What books helped guide you while writing your book?

Tonally and thematically I think William Maxwell’s So Long, See You Tomorrow had a quiet but important impact. Seven or eight years ago a friend suggested I read that book (very good recommendation, Ben) and I think there’s perhaps a shadow of its voice and tone in my own. Both feature narrators who are kind of haunted by the past, but less by the relation of past events to their own lives and more the relation of those events to the lives of people they knew when they were young. The emotional impact our respective stories seek to achieve hinge on the yearning for things to have gone differently coupled with, of course, the impossibility of altering what took place. Alice Munro’s aching and haunting short story, “Face”, stands out to me too as doing something similar. But I also wanted a liveliness and a bit of irreverence to the narrator’s voice, and there’s lots to be learned from The Catcher in the Rye (evidently, I really love that book) about how to do that!

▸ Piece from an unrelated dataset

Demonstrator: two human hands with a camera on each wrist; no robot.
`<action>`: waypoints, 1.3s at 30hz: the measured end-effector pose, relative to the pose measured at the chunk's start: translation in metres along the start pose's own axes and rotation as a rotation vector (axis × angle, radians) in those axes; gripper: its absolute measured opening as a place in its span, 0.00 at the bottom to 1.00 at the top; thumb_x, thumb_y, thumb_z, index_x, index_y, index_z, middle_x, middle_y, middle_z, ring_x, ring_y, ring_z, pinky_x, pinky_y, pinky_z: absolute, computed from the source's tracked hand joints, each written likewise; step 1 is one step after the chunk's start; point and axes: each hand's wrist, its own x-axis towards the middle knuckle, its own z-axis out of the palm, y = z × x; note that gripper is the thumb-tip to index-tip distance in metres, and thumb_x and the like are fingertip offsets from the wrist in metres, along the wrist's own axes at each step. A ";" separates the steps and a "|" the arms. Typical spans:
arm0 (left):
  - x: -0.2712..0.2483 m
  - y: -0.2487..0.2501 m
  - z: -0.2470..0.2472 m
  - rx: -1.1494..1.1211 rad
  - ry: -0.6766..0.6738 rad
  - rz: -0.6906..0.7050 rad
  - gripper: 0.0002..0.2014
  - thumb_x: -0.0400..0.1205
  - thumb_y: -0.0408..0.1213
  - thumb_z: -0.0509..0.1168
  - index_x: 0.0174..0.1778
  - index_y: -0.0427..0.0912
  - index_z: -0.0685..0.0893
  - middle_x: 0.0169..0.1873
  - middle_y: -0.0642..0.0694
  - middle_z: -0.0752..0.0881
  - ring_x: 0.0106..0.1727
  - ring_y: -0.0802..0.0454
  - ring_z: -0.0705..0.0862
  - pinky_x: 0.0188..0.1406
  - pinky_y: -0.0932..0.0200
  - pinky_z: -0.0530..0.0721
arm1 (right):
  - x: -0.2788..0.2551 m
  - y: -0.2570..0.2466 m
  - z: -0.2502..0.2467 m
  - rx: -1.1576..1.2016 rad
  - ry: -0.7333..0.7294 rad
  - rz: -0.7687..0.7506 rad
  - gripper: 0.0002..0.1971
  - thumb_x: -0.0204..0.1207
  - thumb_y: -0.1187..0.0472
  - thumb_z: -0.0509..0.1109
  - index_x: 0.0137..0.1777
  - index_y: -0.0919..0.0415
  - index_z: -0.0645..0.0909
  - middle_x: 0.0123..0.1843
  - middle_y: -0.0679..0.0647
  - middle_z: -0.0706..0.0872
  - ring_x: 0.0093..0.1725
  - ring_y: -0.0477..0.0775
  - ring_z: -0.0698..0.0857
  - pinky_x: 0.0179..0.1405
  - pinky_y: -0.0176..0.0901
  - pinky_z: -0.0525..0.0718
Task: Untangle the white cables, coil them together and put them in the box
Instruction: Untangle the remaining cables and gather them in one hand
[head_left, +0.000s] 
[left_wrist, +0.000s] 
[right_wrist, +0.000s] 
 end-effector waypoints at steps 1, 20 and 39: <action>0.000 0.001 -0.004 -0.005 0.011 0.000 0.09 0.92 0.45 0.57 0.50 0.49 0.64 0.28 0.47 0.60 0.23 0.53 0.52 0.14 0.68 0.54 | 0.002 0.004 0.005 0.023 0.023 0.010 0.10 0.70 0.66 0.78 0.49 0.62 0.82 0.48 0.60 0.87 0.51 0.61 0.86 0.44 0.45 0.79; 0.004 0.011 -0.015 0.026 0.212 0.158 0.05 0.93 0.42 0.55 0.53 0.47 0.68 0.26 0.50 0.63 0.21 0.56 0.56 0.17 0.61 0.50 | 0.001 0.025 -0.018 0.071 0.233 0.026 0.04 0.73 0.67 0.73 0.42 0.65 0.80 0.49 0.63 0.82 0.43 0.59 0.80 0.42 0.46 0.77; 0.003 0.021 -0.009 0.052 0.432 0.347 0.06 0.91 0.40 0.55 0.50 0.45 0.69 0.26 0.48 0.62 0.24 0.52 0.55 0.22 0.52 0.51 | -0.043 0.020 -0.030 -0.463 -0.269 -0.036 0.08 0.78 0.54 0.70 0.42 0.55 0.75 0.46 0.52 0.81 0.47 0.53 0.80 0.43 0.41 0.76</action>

What books are on your nightstand now?

Virginia Woolf’s To the Lighthouse is always close by—the “Time Passing” section is so beautiful to me and one of my favorite sequences in anything I’ve ever read. Dana Spiotta’s Eat the Document (another guiding light for Great Disasters) has been a great companion, and Bruce Smith’s incredible book of poems, Devotions, is a constant fixture. I’ve also been reading and loving Chris Beha’s novel, The Index of Self-Destructive Acts. It is so good, and I was excited to find that it shares a lot thematically with Great Disasters.